**Assigned task**: When you reach the line that contains "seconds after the" in the data below, start reproducing lines exactly, and stop after the line that contains "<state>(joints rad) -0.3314".

**Input data**:
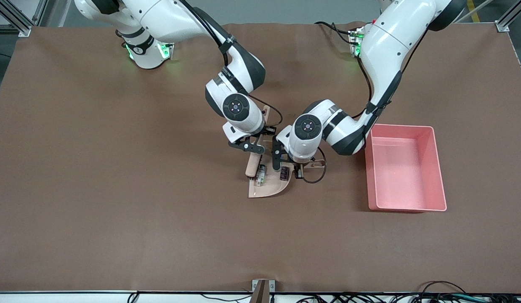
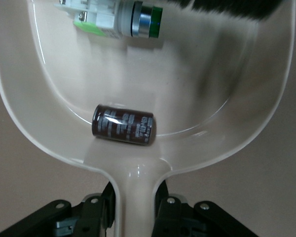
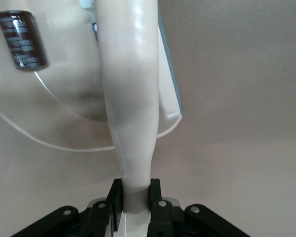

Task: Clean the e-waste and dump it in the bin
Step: 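Sweep the components into the dustpan with the right gripper's brush, then carry the dustpan with the left gripper over the pink bin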

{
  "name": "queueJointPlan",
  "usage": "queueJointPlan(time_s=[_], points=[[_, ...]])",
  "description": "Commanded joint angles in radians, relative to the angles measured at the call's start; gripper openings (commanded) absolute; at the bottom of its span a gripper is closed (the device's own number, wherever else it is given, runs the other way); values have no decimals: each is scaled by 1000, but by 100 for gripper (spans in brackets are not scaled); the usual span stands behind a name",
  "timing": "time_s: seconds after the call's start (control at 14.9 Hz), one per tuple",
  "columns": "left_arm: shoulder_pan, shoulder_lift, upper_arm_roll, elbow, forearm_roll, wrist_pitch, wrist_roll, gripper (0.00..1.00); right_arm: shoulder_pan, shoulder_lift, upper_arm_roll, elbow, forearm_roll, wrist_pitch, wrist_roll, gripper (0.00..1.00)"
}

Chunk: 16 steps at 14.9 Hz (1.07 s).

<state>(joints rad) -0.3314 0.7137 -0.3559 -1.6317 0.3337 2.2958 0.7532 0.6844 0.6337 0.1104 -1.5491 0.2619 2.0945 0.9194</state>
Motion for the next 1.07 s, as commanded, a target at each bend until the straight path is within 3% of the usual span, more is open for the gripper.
queueJointPlan(time_s=[0.0, 0.27, 0.47, 0.74, 1.0], points=[[18, 33, 5, 38, 15, 8, -26, 10, -14, -5, -5, 55, 17, -83, 12, 0], [28, 38, 2, 30, 5, 71, -26, 2, -104, -92, -9, 37, 11, -204, -68, 0], [52, 27, -15, 30, -47, 109, -8, 1, -175, -202, -14, -67, 0, -235, -143, 0], [159, 0, -121, 27, -48, 109, 55, 0, -296, -371, -15, -281, -116, -232, -249, 0], [305, -54, -227, 13, -47, 74, 120, 0, -458, -411, -14, -354, -190, -209, -396, 0]])
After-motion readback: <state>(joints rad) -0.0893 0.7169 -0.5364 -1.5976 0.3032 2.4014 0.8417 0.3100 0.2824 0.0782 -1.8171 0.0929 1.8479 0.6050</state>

**Output for this exercise**:
  "timing": "time_s: seconds after the call's start (control at 14.9 Hz), one per tuple",
  "columns": "left_arm: shoulder_pan, shoulder_lift, upper_arm_roll, elbow, forearm_roll, wrist_pitch, wrist_roll, gripper (0.00..1.00); right_arm: shoulder_pan, shoulder_lift, upper_arm_roll, elbow, forearm_roll, wrist_pitch, wrist_roll, gripper (0.00..1.00)"
}

Chunk: 16 steps at 14.9 Hz (1.07 s).

<state>(joints rad) -0.3314 0.7137 -0.3559 -1.6317 0.3337 2.2958 0.7532 0.6844 0.6337 0.1104 -1.5491 0.2619 2.0945 0.9194</state>

The exercise is finished.